Rachael Owens, Head of Sustainability at Buckley Gray Yeoman explores how the design team at 25 Cannon Street created a direct and meaningful connection between building users and the natural world, through the lens of Terrapin Bright Green’s ‘14 Patterns of Biophilic Design’.
Situated adjacent to St. Paul’s Cathedral, our reworking of this six-storey neo-classical building is grounded in an approach to occupant wellbeing, and the value of natural spaces and experiences. The project has created 116,000 sq ft of high-quality office space, for our client Pembroke.
Originally designed by Jean Paul Carlhian in association with RHWL Architects in 2001, the existing building lacked daylight within the office floorspace and had no external amenity space for the public or the building’s users. We were asked to significantly remodel the building to deliver an attractive, modern workplace, complete with improved floor-to-ceiling heights, three levels of richly planted communal terraces and a new garden.
The link between nature and health
We know that green space within the city has multiple benefits: reducing pollution levels, cooling the city, and drawing-in carbon dioxide. When designed and executed with an understanding of biophilia these natural environments can have a tangible effect on people’s health and wellbeing. Biophilic design can have a positive impact on occupants’ blood pressure, stress levels, and mental health [1]. Incorporating the principles in a considered way can improve cognitive function, boost memory retention, and reduce attention fatigue [2]. In the hustle and bustle of city life, creating moments to connect with natural spaces, patterns and languages is valuable. At 25 Cannon Street architects Buckley Gray Yeoman and landscape architect
Tom Stuart-Smith worked together to incorporate biophilic principles within a new public garden and rooftop terrace. The garden, located alongside the entrance route into the building, provides space for building users and passers-by to linger, whereas the rooftop terraces are a respite space for building occupants.
The spaces provide both visual and non-visual connections with nature, with planting of different scales and colours, varied textures of grasses and leaves, rustling in the breeze and fragrant flowering plants, attracting insects.
At the focal point of the garden is a large pool of still, clean water, the presence of which has been linked to feelings of tranquillity and memory retention. Reflections on the water, of the surrounding foliage and St Paul’s Cathedral, add depth and complexity to the space.
Thermal and airflow variability is provided by patches of shade and enclosure contrasted with more open, exposed spaces. Occupants can choose from soft, warm wood benches in spaces of refuge and restoration, or cool stone seats, often accompanied by a light breeze, with long views and a sense of prospect.
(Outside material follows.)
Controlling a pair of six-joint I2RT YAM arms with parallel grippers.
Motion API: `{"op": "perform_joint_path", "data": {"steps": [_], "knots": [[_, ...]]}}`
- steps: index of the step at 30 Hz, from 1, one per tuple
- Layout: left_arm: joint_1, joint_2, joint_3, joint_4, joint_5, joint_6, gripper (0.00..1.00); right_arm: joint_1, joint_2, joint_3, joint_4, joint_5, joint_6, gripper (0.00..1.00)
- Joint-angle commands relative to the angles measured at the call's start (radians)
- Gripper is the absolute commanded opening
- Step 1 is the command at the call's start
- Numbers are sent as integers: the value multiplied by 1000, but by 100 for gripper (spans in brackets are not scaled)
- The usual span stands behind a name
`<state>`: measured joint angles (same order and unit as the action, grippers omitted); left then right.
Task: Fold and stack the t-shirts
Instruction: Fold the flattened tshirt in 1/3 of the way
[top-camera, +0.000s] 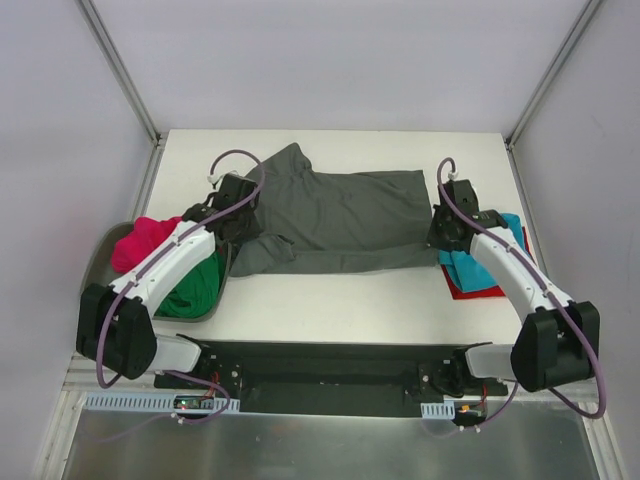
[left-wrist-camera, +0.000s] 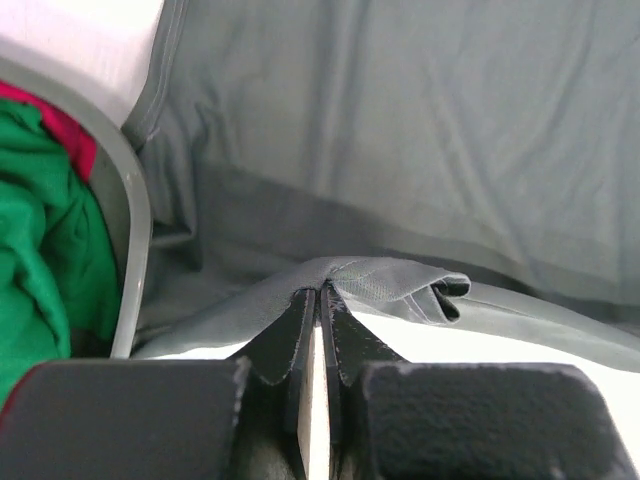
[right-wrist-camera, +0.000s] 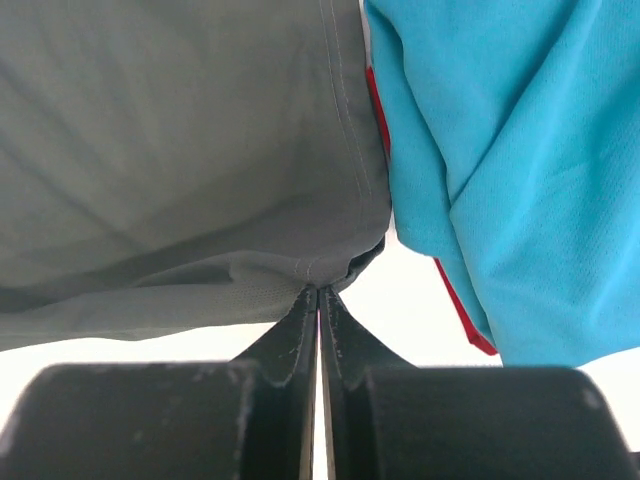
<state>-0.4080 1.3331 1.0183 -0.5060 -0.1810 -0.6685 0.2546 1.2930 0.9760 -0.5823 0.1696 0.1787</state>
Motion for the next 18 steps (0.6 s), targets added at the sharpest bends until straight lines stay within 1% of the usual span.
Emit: {"op": "perform_joint_path", "data": {"steps": [1,7,12,18], "knots": [[21,41,72,98,29,50,0,-20,54,84,-17,-2,-42,3],[35,142,170,116,-6,96,0,-48,143,145,-1,-15,-64,2],[40,224,242,116,-66,138,0,-58,195,179,22,-15,-81,2],[57,304,307,118,-63,162,0,-74,267,231,42,-28,-104,2]]}}
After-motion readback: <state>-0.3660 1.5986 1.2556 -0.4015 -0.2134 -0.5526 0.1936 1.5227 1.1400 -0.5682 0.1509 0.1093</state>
The gardens provide pockets of dynamic and diffuse light, with dappled shade and reflections from the water.
A deep and long connection
As these spaces become part of people’s routines, they will start to provide a longer-term connection with natural systems: through diurnal and seasonal variation, growth and pollination of the plants and trees.
25 Cannon Street does not consider biophilia only in living elements, but throughout the design natural, dynamic, sweeping patterns are present throughout the façade: repeated and at different scales. Internally a material connection with nature is created with soft timber flooring, and scalloped, wavy wall cladding, overlaid at different scales to create complexity and order. These biomorphic forms and patterns have been linked to reduced stress and enhanced concentration, linked to our brain’s ancestral preference for form and shapes linked to nature.
At BGY we understand that humans are an intrinsic part of the natural world, our ancestors lived for at least 200,000 years [3] before the advent of the (relatively short) period of civilisation in which we now live. Our biology is evolved for the African savanna, and the more we can translate the sensory experience of the city to reflect this, the healthier, happier and more productive we will be.
[1] International WELL Building Institute (2020). WELL Building Standard v2.
[2] Browning, W.D., Ryan, C.O., Clancy, J.O. (2014). 14 Patterns of Biophilic Design. New York: Terrapin Bright Green LLC.
[3] Hublin JJ, Ben-Ncer A, Bailey SE, Freidline SE, Neubauer S, Skinner MM, et al. (June 2017). "New fossils from Jebel Irhoud, Morocco and the pan-African origin of Homo sapiens" (PDF). Nature.